PROMPT: Starting at the first line of the data below, write out each line exactly until you reach the line containing "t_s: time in", and include that line too.
===============
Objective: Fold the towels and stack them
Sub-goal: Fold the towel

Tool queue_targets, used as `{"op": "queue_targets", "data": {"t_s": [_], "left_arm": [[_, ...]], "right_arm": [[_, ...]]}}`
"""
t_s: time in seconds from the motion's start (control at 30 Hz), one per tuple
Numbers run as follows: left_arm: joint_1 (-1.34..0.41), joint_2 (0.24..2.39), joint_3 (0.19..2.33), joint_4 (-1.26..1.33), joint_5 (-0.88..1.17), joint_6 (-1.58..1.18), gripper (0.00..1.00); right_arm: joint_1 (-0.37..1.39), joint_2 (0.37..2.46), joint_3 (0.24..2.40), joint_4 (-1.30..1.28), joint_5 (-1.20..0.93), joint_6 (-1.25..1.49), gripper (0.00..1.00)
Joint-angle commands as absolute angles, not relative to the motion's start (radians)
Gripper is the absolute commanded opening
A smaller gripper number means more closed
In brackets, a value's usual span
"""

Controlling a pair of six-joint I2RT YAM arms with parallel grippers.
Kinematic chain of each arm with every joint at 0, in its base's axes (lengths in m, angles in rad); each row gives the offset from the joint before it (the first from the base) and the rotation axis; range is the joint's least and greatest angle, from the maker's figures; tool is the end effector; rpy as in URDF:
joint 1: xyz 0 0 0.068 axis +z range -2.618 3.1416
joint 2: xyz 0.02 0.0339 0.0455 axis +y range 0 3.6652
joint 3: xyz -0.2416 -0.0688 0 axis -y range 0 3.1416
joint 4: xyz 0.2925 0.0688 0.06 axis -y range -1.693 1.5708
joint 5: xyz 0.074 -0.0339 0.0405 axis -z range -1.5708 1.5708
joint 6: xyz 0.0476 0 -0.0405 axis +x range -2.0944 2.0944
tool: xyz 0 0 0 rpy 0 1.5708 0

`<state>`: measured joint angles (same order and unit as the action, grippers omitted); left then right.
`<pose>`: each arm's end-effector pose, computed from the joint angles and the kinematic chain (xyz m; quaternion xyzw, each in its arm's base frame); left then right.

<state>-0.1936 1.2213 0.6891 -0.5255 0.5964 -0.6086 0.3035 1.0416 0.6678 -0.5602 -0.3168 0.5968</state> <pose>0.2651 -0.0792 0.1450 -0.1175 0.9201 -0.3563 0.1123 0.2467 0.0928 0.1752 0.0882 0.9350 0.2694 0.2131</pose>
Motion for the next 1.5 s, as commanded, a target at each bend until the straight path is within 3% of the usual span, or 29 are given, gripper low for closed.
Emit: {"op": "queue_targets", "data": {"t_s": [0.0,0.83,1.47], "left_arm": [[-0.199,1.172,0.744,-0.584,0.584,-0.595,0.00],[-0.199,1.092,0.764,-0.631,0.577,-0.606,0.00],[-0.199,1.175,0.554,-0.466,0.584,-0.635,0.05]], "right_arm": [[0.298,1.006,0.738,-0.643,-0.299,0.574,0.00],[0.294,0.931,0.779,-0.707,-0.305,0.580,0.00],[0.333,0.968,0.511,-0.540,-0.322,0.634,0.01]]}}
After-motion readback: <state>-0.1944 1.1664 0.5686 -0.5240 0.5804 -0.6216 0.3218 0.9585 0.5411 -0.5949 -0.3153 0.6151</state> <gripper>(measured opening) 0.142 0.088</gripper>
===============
SOLUTION TO THIS TASK:
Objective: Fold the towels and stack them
Sub-goal: Fold the towel

Tool queue_targets, used as `{"op": "queue_targets", "data": {"t_s": [_], "left_arm": [[_, ...]], "right_arm": [[_, ...]]}}`
"""
t_s: time in seconds from the motion's start (control at 30 Hz), one per tuple

Nothing further is required for this exercise.